修改 这是我将删除带有'P'的元组的10个列表中的一个,它具有与'C'相同的连续元组的打击:
(0.8328767123287671,[('P',1200.0,7.75),('P',1300.0,11.199999999999999),('P',1400.0,15.5),('P',1500.0,21.600000000000001),('C ',1500.0,590.14999999999998),('P',1550.0,24.75),('P',1575.0,26.0),('C',1575.0,522.0),('P',1600.0,29.100000000000001),('P ',1650.0,33.5),('P',1675.0,35.899999999999999),('P',1700.0,39.700000000000003),('P',1725.0,42.600000000000001),('P',1800.0,53.0),('P ',1850.0,62.100000000000001),('P',1875.0,67.5),('P',1900.0,72.700000000000003),('C',1900.0,243.09999999999999),('P',1950.0,84.900000000000006),('C ',1975.0,189.30000000000001),('P',2000.0,98.0),('C',2000.0,171.0),('C',2050.0,139.09999999999999),('C',2075.0,122.59999999999999),('P ',2075.0,126.0),('C',2100.0,108.0),('P',2100.0,133.0),('C',2150.0,81.400000000000006),('C',2200.0,57.700000000000003),('C ',2250.0,39.0),('P',2250.0,217.59999999999999),('C',2300.0,24.350000000000001),('P',2300.0,253.40000000000001),('C',2350 .0,14.35),('C',2375.0,11.0),('C',2400.0,8.0),('C',2500.0,2.5499999999999998),('P',2500.0,427.85000000000002)])
答案 0 :(得分:1)
您可以使用列表推导来提取维度:
time_to_maturity_list = [time_to_maturity for option_type, time_to_maturity, strike, option_price in my_list]
strikes_list = [strike for option_type, time_to_maturity, strike, option_price in my_list]
这是非常易读的,但它确实意味着在列表上循环两次。

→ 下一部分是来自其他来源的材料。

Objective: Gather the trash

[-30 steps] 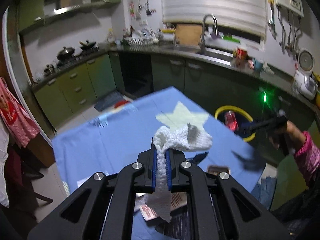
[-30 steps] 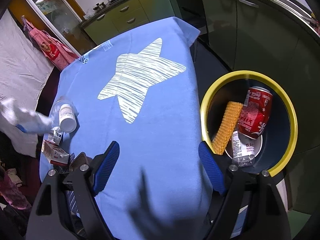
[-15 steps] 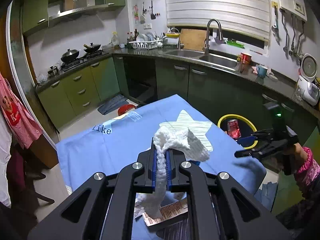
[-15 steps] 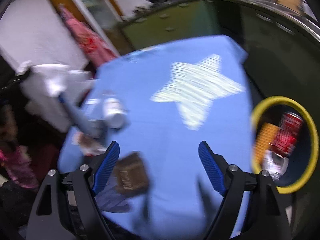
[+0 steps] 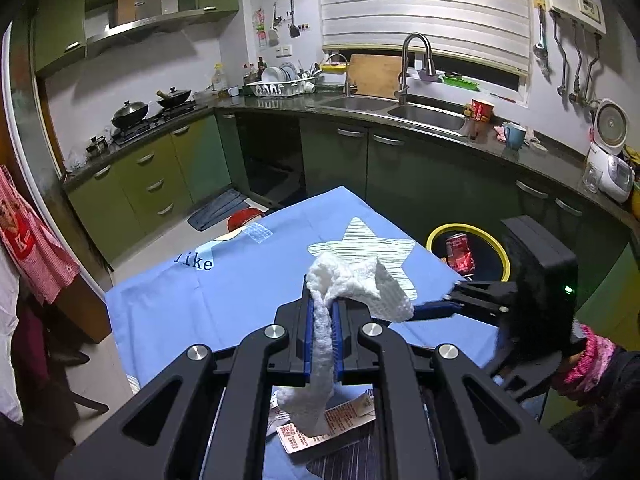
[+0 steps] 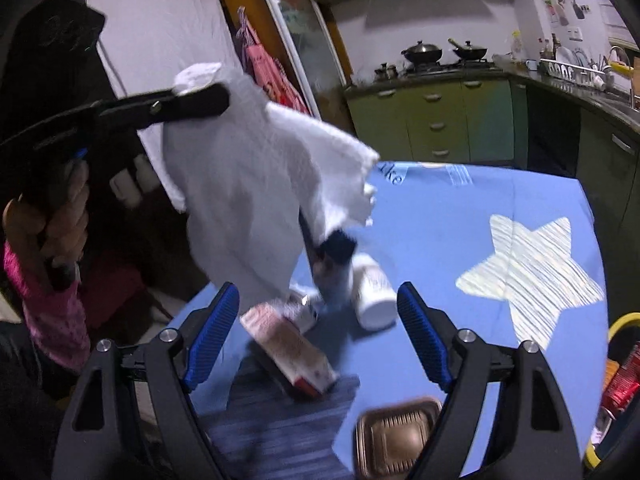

另一种方法是创建两个列表,并在执行正常循环时附加项目:
time_to_maturity_list = []
strike_list = []
for option_type, time_to_maturity, strike, option_price in my_list:
time_to_maturity_list.append(time_to_maturity)
strike_list.append(strike)
注意:my_list只是一个列表[tuple,tuple]或者获取数据的第一个元素,或者做一些事情来连接所有列表(比如嵌套的for循环)
答案 1 :(得分:1)
如果我理解正确,您希望按time_to_maturity对记录进行分组,那么为什么不使用itertools.groupby?这需要你进行排序,但是为了能够整合你必须排序,所以我想这没关系。
import itertools as it
import operator as op
data, = [[('P', 0.3178082191780822, 1750.0, 12.5),
('C', 0.8191780821917808, 1800.0, 332.80000000000001),
('P', 0.3178082191780822, 1325.0, 1.95),
('P', 0.14520547945205478, 1550.0, 1.0),
('C', 1.8136986301369864, 1900.0, 305.56999999999999),
('P', 0.3178082191780822, 1700.0, 9.9000000000000004),
('P', 0.14520547945205478, 2010.0, 18.949999999999999)]]
# sort records ignoring 0th column
ds = sorted(data, key=op.itemgetter(slice(1, None)))
# group by 1st column
gr = it.groupby(ds, op.itemgetter(1))
# cut the first two entries from each record in each group
# the 1st entry is redundant with key, and the 0th I don't know what
# it's good for. To retain it use vi[:1] + vi[2:] instead of just vi[2:]
gr = [(k, [vi[2:] for vi in v]) for k, v in gr]
print(gr)
打印:
[(0.14520547945205478, [(1550.0, 1.0), (2010.0, 18.95)]), (0.3178082191780822, [(1325.0, 1.95), (1700.0, 9.9), (1750.0, 12.5)]), (0.8191780821917808, [(1800.0, 332.8)]), (1.8136986301369864, [(1900.0, 305.57)])]
请注意,正如它所显示的那样,“P'' C'柱。但是,如果您需要保留它,可以很容易地解决这个问题,请参阅代码中的注释。